◆ **What needs to be done**
Show every line in the entries below where the word "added" appears.

---------------

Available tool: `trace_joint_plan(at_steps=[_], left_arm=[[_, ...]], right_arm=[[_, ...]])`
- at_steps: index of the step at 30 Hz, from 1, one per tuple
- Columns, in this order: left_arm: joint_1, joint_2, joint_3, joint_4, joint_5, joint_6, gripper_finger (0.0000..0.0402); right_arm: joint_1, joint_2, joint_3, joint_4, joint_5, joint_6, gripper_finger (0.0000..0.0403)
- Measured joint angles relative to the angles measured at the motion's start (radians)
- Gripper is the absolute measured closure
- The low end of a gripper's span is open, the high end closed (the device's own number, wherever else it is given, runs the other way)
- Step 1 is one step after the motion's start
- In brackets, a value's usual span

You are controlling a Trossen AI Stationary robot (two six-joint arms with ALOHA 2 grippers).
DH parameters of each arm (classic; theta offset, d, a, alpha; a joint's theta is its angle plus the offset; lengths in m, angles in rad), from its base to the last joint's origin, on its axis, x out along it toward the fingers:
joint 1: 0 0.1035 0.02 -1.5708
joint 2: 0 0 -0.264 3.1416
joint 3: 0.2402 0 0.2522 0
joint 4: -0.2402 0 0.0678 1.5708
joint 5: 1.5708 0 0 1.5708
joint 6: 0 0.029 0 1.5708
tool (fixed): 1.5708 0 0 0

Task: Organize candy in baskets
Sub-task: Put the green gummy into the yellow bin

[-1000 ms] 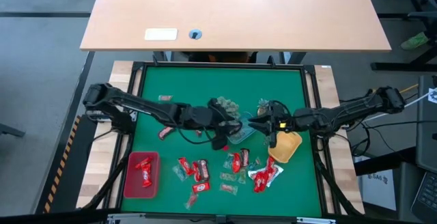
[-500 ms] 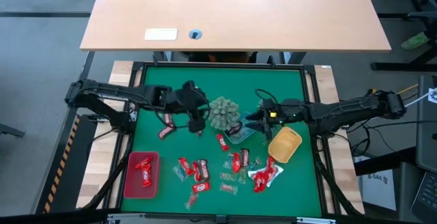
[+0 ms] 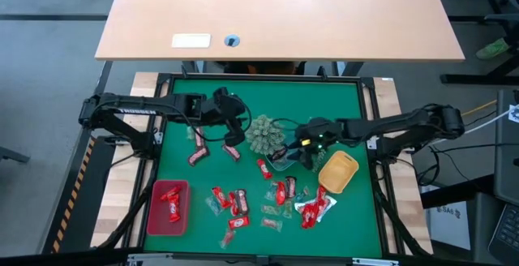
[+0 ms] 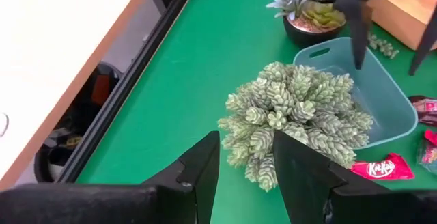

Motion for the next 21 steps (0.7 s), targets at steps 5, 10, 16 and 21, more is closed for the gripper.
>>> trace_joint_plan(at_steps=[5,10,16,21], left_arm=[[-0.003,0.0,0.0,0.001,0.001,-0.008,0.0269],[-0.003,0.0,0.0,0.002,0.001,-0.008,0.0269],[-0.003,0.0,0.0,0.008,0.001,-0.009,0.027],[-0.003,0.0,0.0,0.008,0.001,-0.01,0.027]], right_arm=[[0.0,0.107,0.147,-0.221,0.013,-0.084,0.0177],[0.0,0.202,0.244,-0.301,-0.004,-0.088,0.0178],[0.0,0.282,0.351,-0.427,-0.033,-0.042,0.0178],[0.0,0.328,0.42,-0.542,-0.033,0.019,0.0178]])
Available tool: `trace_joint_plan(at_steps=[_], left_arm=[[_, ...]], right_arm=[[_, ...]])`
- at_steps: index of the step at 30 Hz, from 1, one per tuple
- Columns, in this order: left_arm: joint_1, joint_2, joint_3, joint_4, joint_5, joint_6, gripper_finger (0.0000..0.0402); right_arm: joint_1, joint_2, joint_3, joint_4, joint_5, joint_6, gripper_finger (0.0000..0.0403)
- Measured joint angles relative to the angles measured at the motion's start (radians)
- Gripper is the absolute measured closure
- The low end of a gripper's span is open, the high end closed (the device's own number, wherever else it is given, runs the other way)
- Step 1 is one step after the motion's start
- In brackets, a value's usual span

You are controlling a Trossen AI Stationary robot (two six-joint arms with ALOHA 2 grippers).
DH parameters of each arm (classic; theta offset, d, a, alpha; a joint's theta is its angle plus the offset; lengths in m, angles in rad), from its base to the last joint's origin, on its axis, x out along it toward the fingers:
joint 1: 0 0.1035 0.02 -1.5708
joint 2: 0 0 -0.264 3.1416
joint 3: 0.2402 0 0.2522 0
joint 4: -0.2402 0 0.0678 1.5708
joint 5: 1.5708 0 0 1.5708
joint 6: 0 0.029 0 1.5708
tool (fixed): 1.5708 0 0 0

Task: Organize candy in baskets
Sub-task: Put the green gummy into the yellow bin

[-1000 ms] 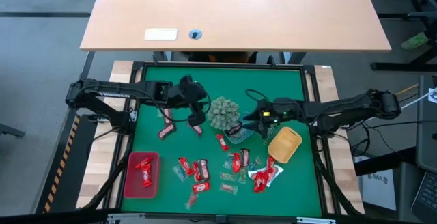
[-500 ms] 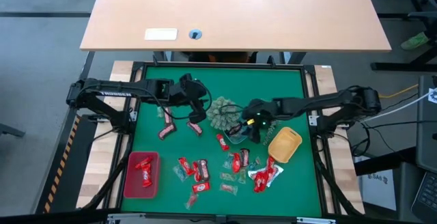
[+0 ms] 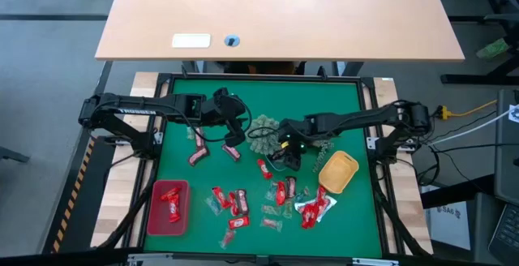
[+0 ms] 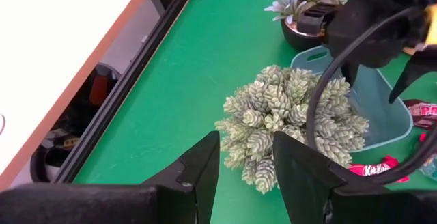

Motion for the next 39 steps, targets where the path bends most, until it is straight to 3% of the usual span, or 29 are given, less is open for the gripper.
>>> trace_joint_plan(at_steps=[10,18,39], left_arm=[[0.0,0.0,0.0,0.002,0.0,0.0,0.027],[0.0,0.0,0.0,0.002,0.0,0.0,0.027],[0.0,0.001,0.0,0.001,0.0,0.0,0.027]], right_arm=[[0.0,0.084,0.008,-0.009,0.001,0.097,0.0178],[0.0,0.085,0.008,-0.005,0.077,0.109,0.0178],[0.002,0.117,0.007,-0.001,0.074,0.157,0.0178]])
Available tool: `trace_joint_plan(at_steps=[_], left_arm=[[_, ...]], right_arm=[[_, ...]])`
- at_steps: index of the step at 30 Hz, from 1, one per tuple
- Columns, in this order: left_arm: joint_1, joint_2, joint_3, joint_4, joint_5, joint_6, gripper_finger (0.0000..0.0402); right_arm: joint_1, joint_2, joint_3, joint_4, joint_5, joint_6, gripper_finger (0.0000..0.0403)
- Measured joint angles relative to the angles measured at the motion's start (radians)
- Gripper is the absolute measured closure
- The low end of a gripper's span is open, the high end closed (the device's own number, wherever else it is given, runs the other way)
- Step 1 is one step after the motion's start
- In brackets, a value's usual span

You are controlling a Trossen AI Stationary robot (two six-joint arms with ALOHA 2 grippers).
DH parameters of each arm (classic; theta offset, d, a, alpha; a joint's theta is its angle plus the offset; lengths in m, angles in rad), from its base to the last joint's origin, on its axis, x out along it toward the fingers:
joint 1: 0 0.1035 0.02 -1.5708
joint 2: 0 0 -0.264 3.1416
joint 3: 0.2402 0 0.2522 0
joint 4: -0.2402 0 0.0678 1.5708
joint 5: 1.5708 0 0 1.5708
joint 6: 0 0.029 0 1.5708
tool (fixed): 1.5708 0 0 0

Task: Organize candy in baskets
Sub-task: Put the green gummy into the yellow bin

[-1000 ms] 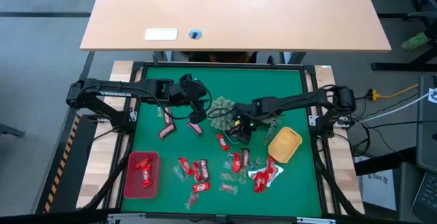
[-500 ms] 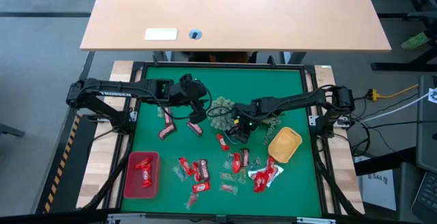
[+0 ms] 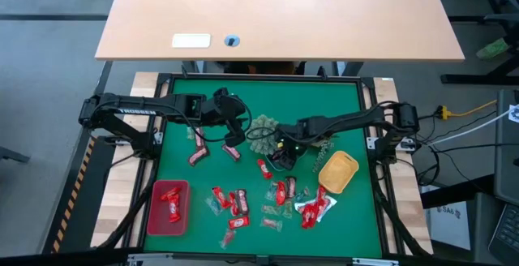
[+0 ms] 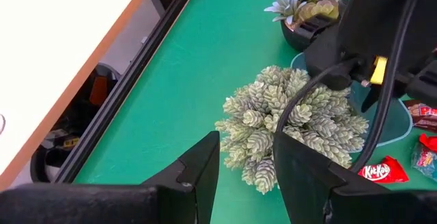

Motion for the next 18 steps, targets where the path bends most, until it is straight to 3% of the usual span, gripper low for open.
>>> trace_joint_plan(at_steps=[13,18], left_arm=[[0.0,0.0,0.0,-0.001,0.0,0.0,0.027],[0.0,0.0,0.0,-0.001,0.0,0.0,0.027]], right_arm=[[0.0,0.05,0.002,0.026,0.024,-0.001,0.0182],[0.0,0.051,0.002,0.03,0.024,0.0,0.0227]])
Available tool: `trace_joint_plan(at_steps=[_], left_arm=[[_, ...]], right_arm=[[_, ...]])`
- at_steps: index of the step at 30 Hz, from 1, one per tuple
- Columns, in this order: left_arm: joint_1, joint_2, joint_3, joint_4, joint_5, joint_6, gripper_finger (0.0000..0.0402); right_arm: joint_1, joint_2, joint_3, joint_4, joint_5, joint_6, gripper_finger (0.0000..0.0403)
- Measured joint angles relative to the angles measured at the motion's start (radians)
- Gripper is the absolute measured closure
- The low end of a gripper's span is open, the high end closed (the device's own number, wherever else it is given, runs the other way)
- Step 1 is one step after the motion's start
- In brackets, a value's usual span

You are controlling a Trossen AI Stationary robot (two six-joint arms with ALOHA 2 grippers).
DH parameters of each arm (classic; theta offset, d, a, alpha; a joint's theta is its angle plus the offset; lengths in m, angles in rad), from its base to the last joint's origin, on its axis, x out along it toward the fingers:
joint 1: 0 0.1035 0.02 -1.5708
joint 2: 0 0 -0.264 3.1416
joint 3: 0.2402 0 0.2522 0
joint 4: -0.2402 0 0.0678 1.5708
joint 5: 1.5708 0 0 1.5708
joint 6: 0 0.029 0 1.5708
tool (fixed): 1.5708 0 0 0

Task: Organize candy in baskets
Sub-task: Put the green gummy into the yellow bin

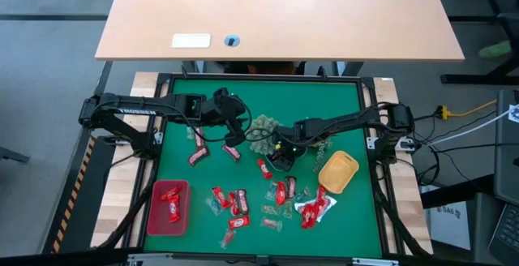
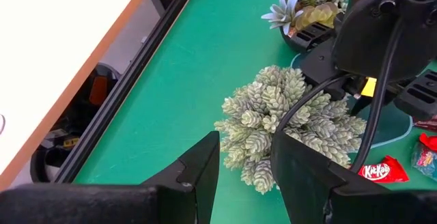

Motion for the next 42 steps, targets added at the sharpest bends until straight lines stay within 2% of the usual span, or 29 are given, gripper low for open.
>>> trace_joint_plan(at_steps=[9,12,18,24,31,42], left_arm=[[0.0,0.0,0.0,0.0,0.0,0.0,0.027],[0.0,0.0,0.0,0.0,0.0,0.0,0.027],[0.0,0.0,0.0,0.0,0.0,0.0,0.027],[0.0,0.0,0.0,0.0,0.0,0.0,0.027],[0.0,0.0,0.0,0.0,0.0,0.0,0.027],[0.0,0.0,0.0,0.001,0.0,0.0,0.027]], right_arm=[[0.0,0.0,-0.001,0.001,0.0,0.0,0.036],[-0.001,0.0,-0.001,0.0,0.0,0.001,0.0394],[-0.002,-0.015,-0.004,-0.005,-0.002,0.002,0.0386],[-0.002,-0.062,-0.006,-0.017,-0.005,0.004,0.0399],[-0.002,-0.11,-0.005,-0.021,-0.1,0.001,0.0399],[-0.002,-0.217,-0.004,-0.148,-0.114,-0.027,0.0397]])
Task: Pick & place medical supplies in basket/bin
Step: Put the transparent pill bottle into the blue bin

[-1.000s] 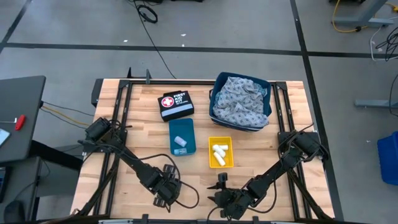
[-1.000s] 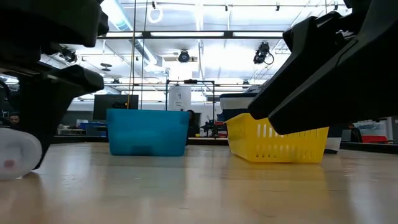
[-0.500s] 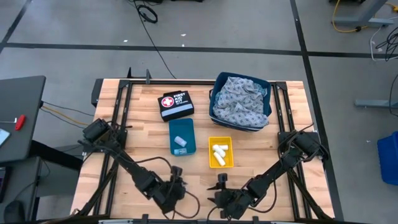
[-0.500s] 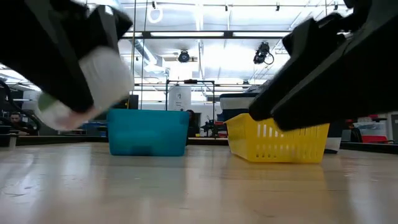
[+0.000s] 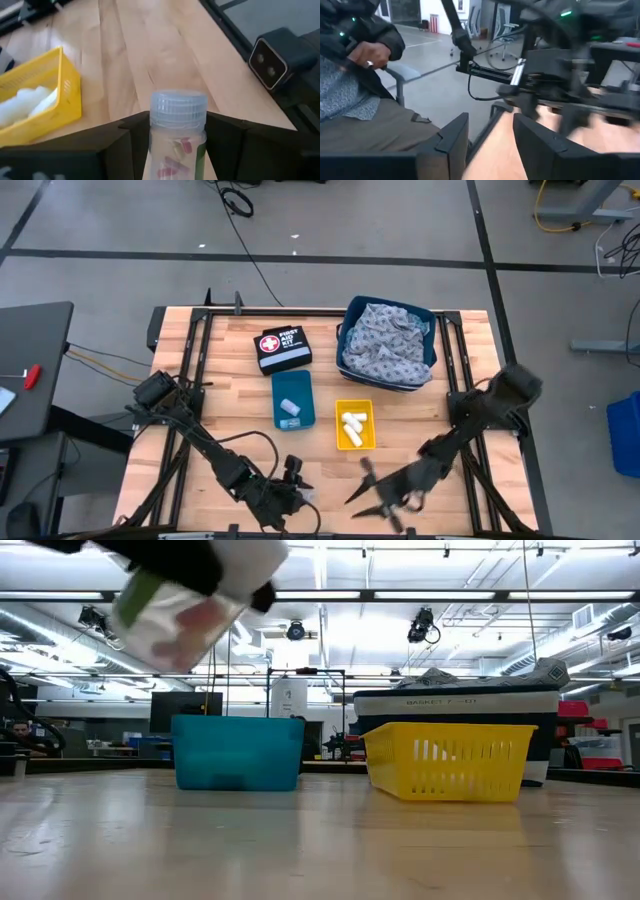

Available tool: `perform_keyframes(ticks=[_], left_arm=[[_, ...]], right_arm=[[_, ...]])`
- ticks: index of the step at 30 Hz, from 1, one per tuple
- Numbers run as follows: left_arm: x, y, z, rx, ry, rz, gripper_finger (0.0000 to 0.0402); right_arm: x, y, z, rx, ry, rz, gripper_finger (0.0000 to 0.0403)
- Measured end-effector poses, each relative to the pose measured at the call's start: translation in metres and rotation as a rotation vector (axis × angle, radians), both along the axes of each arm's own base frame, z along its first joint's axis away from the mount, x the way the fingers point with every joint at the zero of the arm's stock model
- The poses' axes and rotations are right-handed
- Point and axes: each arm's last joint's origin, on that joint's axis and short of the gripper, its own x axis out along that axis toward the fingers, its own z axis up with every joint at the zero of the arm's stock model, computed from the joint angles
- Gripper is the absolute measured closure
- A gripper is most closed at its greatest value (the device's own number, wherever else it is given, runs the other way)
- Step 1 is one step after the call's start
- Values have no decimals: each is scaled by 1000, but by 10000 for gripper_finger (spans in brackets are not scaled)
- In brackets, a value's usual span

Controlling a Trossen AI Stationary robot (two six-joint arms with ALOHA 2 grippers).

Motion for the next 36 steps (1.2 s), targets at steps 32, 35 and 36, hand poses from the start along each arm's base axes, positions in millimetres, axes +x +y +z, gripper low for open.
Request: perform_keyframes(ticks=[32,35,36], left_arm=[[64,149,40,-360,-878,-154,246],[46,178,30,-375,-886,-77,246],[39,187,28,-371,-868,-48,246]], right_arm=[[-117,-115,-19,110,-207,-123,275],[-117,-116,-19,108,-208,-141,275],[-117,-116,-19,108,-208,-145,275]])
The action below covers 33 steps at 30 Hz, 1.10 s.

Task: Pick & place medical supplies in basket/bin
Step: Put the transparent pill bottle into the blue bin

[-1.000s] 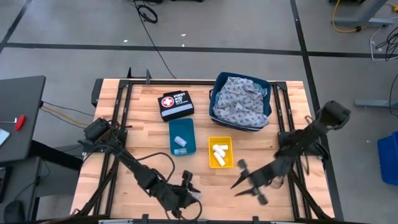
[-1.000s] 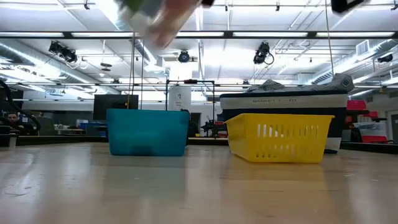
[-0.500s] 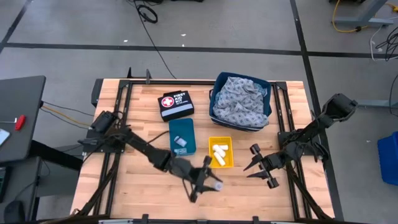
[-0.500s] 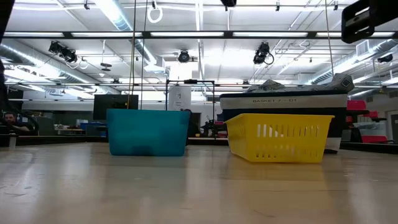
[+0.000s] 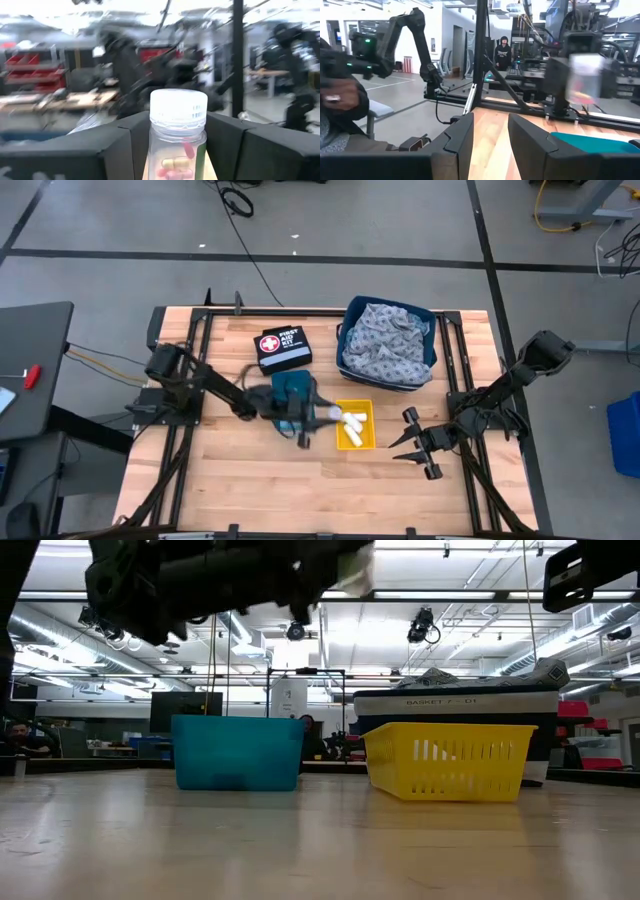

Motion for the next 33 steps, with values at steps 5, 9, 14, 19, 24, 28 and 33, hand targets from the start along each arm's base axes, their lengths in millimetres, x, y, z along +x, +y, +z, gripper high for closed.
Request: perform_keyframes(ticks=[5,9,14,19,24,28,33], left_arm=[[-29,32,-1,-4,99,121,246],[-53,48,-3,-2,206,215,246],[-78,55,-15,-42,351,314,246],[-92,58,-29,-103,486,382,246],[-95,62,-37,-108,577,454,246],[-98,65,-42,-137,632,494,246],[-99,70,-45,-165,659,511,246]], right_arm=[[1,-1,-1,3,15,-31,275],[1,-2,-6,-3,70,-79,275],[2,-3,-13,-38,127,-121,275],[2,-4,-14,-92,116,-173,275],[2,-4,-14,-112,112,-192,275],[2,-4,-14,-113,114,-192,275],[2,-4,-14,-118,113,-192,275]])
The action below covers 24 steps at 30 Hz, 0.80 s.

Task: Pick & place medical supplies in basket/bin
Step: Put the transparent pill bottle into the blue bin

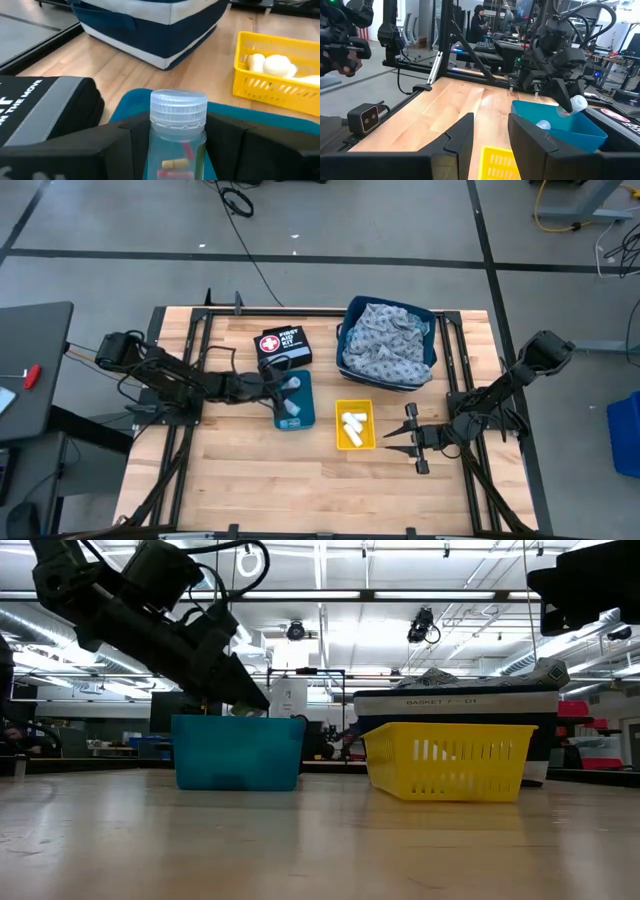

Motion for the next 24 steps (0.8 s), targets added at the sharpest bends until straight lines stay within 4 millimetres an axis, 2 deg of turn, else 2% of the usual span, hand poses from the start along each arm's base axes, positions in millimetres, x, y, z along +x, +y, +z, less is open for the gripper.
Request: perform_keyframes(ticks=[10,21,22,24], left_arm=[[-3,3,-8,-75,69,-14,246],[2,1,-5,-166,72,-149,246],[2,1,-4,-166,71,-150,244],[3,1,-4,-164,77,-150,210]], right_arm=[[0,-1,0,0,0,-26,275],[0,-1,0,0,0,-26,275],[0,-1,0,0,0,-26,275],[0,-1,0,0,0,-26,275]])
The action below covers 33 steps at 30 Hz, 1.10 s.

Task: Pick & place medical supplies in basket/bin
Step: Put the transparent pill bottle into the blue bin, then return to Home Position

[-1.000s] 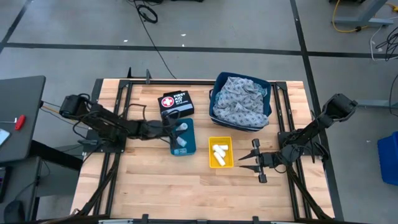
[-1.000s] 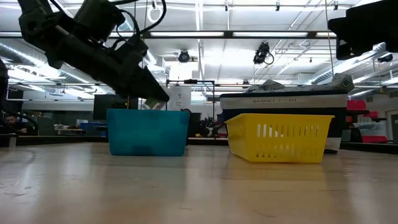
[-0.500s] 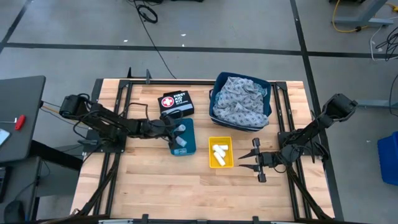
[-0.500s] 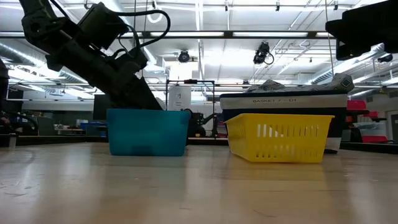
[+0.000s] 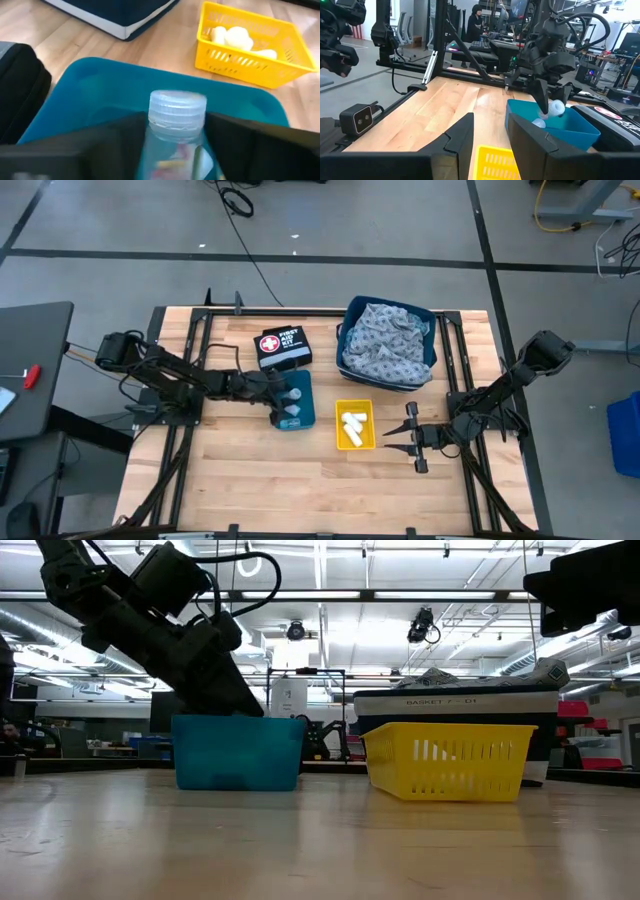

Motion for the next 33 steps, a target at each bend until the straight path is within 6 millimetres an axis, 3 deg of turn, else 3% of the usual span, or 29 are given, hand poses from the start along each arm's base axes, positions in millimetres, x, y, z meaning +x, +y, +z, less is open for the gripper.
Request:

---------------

◆ **Result of the exercise**
Motion for the next 42 steps, targets added at the sharpest bends until straight lines stay within 2% of the usual span, or 29 are given, gripper low for open.
Motion for the next 24 steps (0.8 s), targets added at the sharpest bends until straight lines stay within 4 millimetres an axis, 2 deg of turn, else 2% of the usual span, hand poses from the start along each arm's base axes, positions in millimetres, x, y, z along +x, +y, +z, less is open for the gripper.

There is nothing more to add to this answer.